Well, the same thing happened in Iraq. We had no understanding of what we were getting into when we decided to invade Iraq and topple Saddam Hussein. There was no need to do that. The anti-flyover system where basically we regulated Saddam Hussein’s ability to conduct air operations completely was working. There was no need to invade the country and topple him. That just didn’t need to happen. And instead, you know, all we did was topple Saddam Hussein, create a situation of utter chaos within the country, and essentially free up three different factions who all hated each other to go fight with each other over who the hell was going to run the country. And Iran just sat back and profited from the whole exercise. I mean, it’s just ridiculous. I don’t understand why the people who we entrust to run things in our government don’t have a better grasp of the facts than they do. It makes no sense to me. It’s like, have you ever seen the movie, Butch Cassidy and the Sundance Kid?

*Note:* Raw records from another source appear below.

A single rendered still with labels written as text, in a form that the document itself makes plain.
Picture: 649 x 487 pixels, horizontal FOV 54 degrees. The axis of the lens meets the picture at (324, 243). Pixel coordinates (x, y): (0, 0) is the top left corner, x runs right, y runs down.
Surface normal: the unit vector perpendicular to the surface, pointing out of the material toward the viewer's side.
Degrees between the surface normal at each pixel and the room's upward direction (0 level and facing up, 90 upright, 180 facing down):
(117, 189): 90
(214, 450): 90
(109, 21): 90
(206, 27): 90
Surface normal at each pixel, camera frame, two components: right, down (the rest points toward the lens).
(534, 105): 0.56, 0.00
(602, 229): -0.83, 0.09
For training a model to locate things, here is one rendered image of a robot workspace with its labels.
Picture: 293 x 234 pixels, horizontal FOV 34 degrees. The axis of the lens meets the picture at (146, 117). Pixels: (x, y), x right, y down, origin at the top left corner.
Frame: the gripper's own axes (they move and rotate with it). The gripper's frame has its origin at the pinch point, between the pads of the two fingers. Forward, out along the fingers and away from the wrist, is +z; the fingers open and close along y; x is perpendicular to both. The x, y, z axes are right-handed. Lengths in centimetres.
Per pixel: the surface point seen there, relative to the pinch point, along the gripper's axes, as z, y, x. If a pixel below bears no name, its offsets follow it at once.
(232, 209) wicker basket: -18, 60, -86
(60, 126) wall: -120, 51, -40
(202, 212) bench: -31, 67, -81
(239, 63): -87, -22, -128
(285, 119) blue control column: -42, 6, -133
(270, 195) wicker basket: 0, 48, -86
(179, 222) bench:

SMITH: Oh, it’s a great movie. You can get it anywhere. You know, get it on demand. It stars Paul Newman and Robert Redford when they were much younger men. It’s probably a 1967 movie, you know, around the time of when I graduated from college. But it’s a terrific movie. And they’re talking about stuff, and the guy who’s hired them goes, “Morons.” They’ve hired out as, they’re bank robbers basically, and train robbers, but they have gone to Bolivia to escape being arrested and placed in jail in the American West. So they go to Bolivia, and they become mine payroll guards. And they’re riding horses down the mountain as payroll guards, and they’re arguing with each other, Butch Cassidy and Paul Newman are, about where the best ambush sites are that they could get shot at from. Finally, their boss leans around on his burro and he goes, “Morons. I have morons on my team. We’re not going to get robbed going down the mountain, assholes. We don’t have any money going down the mountain. After we get to the bank at La Paz, then you can start to sweat.” Well, it’s one of the funniest scenes you’ve ever seen in the movies. And my point is, you know, and that’s a wandering off the reservation from what we were talking about, but not really. The point of it is is our elected officials are the morons on our team and they’re a bunch of clowns and they don’t know what the fuck they’re doing. And that’s too bad. Anyway, I don’t know what happens to all of this drivel that we have sat and chitchatted about over the last couple hours, but I guess you guys will make such use of it as you will, and that’ll be it.
LIBRE: Yeah, I want to say thank you so much for being here today. I really appreciate it.
LIBRE: I really enjoyed it.
SMITH: I can’t imagine that what I’ve had to say really sort of adds to the volume or gravitas of this project, because I don’t think I had anything to say that was particularly earthshaking. But…
LIBRE: No, that is absolutely not the case. Every single thing, it’s a compilation of stories and memories and reflections, which is exactly what you have brought here today. And I really wanted to say thank you so much, and absolutely this has added to the database, and it’s an honor to have been able to speak with you. And I want to say thank you so much.